以後或以前
無用的時光嗎?如果要說無用,那要到了甚至曾覺得是悶的程度。可以有很多——初入禪修營時、上明明是有興趣才報讀的輔導課程,卻因理論和英文而總想半逃離、種田時天天拔草,到後來總是拔到很悶很悶——至今我還未太能將它轉化為有意義的過去,但我卻在那裡待了五年半。
放掉最後面這一個吧,不需去寫。不是所有東西,都必須轉化成功、找到滿足的快樂。可以容許,有些事情不是當下能體會。那整段時光不是都不堪回首,只是總不會想回去。那麼不如說說其他兩樣——
還是不了,那些都太正經:在禪營意識到反正都來了,就去觀悶,然後觀出靜謐安定;輔導課程在考試溫習時發現原來有趣的知識已放進了腦袋。嗯,寫了這些就夠了,甚至太多。沒有感覺去擴展下去。
反過來一再冒現的,是在台灣某鐵路月台旁邊的農田基地,那間休息用的舊鐵道宿舍裡,看著雨從簷篷落在有點斜的地上,水愈積愈多,隔十數分鐘,在看動畫的大家就需要按下暫停鍵,一同把水掃出去,然後按回播放,大家就安心地重投那片黃色調的世界——彷彿回到兒時那種,無論外面風雨如何,黃燈下的課室裡都有種安定的感覺。這樣,算不算一種無用的時光?無用得,我一直都記著,記了十年。

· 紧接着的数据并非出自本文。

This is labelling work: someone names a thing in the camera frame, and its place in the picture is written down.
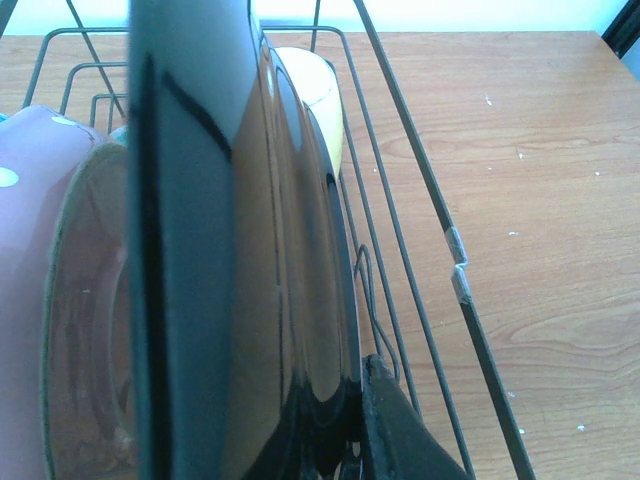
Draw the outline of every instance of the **dish rack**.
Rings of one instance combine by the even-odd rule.
[[[106,121],[105,130],[111,134],[114,127],[121,124],[126,119],[126,107],[125,102],[127,94],[124,91],[118,91],[114,87],[114,83],[110,77],[110,73],[113,71],[122,72],[126,69],[126,61],[102,61],[98,55],[97,49],[94,45],[94,40],[98,35],[105,34],[126,34],[127,28],[121,27],[91,27],[84,26],[80,15],[73,3],[73,0],[65,0],[73,18],[76,23],[76,27],[73,28],[59,28],[48,33],[42,40],[40,52],[37,56],[31,80],[29,82],[27,91],[25,92],[23,108],[29,106],[34,98],[34,93],[40,85],[39,80],[41,77],[41,71],[47,58],[48,47],[50,42],[60,35],[80,35],[89,54],[91,55],[92,62],[80,63],[75,65],[67,76],[67,81],[64,90],[61,95],[61,103],[59,112],[61,114],[67,113],[69,100],[73,91],[74,79],[77,75],[84,70],[97,70],[102,81],[104,82],[105,91],[98,92],[92,97],[90,105],[90,113],[84,120],[92,127],[96,127],[98,123],[98,107],[102,105],[104,101],[108,101],[108,117]],[[415,157],[415,161],[420,169],[422,178],[424,179],[425,187],[428,191],[429,197],[433,203],[437,218],[439,220],[442,232],[445,240],[448,244],[449,250],[453,257],[452,275],[451,281],[453,289],[455,290],[456,298],[458,300],[462,317],[466,323],[469,335],[479,365],[486,382],[495,413],[497,415],[502,434],[504,436],[511,460],[514,466],[515,473],[519,479],[533,479],[534,473],[530,465],[520,430],[518,429],[511,407],[506,395],[505,389],[502,386],[500,376],[496,364],[493,360],[487,339],[483,333],[481,322],[478,318],[478,313],[474,306],[473,297],[469,288],[469,284],[465,275],[465,267],[468,264],[468,257],[465,252],[464,245],[460,234],[453,222],[453,219],[447,208],[447,204],[444,200],[442,192],[438,186],[438,182],[435,178],[433,169],[430,165],[428,156],[425,152],[425,148],[420,140],[420,136],[417,132],[416,126],[409,114],[409,109],[402,95],[394,71],[391,67],[389,59],[387,58],[380,37],[373,25],[371,17],[365,7],[363,0],[353,0],[355,7],[358,10],[362,25],[366,31],[366,35],[370,42],[370,46],[375,53],[377,63],[380,71],[384,76],[386,86],[393,99],[393,104],[397,115],[402,123],[404,132],[411,146],[411,150]],[[13,8],[15,7],[17,0],[2,0],[0,2],[0,41],[2,32],[6,27],[6,24],[11,17]],[[443,367],[443,362],[440,359],[440,354],[436,345],[436,341],[432,332],[432,326],[428,319],[425,303],[422,299],[418,282],[414,274],[411,258],[409,257],[408,249],[406,246],[405,238],[402,233],[400,221],[398,219],[398,213],[396,205],[393,201],[391,187],[387,174],[385,172],[385,162],[380,149],[379,141],[376,138],[374,132],[374,124],[371,114],[367,108],[367,100],[365,98],[363,88],[358,76],[358,71],[355,66],[354,58],[351,53],[349,41],[347,35],[338,28],[332,26],[324,26],[320,24],[320,7],[321,0],[316,1],[315,11],[313,15],[313,23],[310,25],[292,25],[283,22],[270,21],[262,24],[265,32],[299,32],[309,33],[310,35],[310,50],[314,52],[318,41],[319,34],[329,33],[337,36],[339,42],[343,48],[344,55],[346,56],[348,72],[353,80],[355,86],[355,93],[357,96],[359,107],[362,111],[364,125],[366,127],[367,135],[370,140],[373,156],[375,158],[376,169],[378,172],[379,181],[381,182],[382,189],[384,191],[384,198],[388,208],[388,214],[393,225],[393,232],[397,248],[402,259],[404,267],[404,273],[411,290],[411,296],[415,303],[415,307],[418,313],[420,324],[422,327],[422,333],[425,337],[426,348],[429,351],[431,361],[433,363],[435,373],[438,379],[439,387],[446,405],[448,416],[451,422],[457,447],[459,450],[460,458],[464,469],[470,477],[474,477],[474,466],[471,461],[471,455],[465,441],[465,437],[462,431],[461,423],[458,417],[458,413],[454,406],[453,397],[447,382],[446,373]],[[333,64],[327,59],[329,65],[334,68]],[[364,298],[364,305],[366,311],[366,323],[371,329],[371,335],[373,344],[375,345],[375,351],[378,355],[384,358],[390,369],[393,372],[393,376],[396,381],[400,382],[403,379],[404,390],[410,399],[413,409],[418,415],[421,415],[421,407],[418,392],[414,382],[414,375],[409,364],[407,347],[403,339],[403,332],[398,320],[396,307],[392,295],[392,289],[390,287],[390,281],[385,269],[385,259],[382,255],[382,249],[378,238],[376,229],[376,223],[373,219],[372,207],[367,197],[367,185],[365,176],[363,175],[361,162],[359,160],[358,151],[356,148],[356,142],[352,129],[350,128],[349,115],[346,109],[343,111],[344,122],[344,134],[346,138],[346,144],[348,147],[348,155],[343,155],[343,165],[350,161],[350,165],[353,168],[355,175],[355,183],[357,184],[357,191],[349,191],[347,188],[347,182],[343,177],[343,173],[340,173],[339,183],[341,191],[341,200],[343,213],[348,222],[348,232],[350,241],[353,246],[353,258],[356,259],[354,264],[354,276],[359,277],[361,285],[361,292],[359,293]],[[359,196],[366,218],[366,225],[368,236],[371,243],[362,243],[359,240],[359,232],[356,228],[356,222],[354,220],[354,210],[352,199]],[[375,276],[379,276],[380,287],[376,288]],[[390,326],[395,338],[395,345],[387,335],[385,328],[379,321],[378,309],[376,308],[376,298],[382,296],[385,300],[385,304],[389,313]],[[365,325],[361,318],[361,328]]]

那年的不久後,農場就漸漸少了人去換工,再後來那個動畫主角般彷彿永遠不會離場的場主,原來在網上消聲匿跡的幾年後已退了休,不再營業。旁邊的屋群,成了一個青年聚落,大概愈來愈有生活氣息吧,而遊人如我,再找不到進入的門匙。但那片鐵道旁的風景、夜裡揭開蚊帳鑽進地蓆剛好只容一還是兩個人的小房間,以及成了背景音卻令人安心的「叮叮叮」——列車駛過的提示音——夏風彷彿仍然鮮活,雨聲淅瀝落在他們的星空天台布袋花園,我沒有機會看到星,卻有幸經歷的那個當下,一直滋養著我。
是什麼讓那些聲音和畫面一直留存在我的心中?可能是那一種,可以如此生活的感覺——簡單,快樂,無憂。最近聽說,原來人腦袋中用來處理過去的海馬體,其實也用來想像未來——未來是用「記得」來顯現的。在腦中那個像海馬般勾起的尾巴——在這個世界——其實沒有分以往或未來,我們能感知、記憶的觸覺、感受,或多或少就在形塑我們的以後。
所以,那些快樂無憂,簡單自在,才會一直在我腦海中,等著機會再次顯化嗎?身心學(Somatics)會說要去記住快樂時身心的感覺,如果是這樣,我願意一再記起那片雨聲、那些叮叮、那無慮地好好看著動畫的當下。